**Your objective**
A partial copy is required: transcribe exactly the lines from the one containing "[[60, 69], [23, 103], [64, 141], [85, 94]]" through the last line below, without any pictures.

**Data items**
□ □ □

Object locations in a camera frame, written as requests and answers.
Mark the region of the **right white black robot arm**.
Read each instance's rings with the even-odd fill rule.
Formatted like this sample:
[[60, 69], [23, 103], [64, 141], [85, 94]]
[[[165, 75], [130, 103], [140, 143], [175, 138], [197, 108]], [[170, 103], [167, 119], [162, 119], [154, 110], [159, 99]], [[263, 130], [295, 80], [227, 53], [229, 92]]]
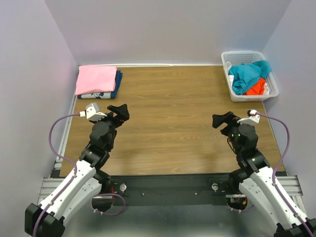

□ □ □

**Solved problem**
[[60, 69], [23, 103], [64, 141], [85, 94]]
[[[165, 75], [130, 103], [140, 143], [175, 138], [197, 108]], [[170, 103], [167, 119], [162, 119], [154, 110], [159, 99]], [[263, 130], [295, 80], [227, 53], [229, 92]]]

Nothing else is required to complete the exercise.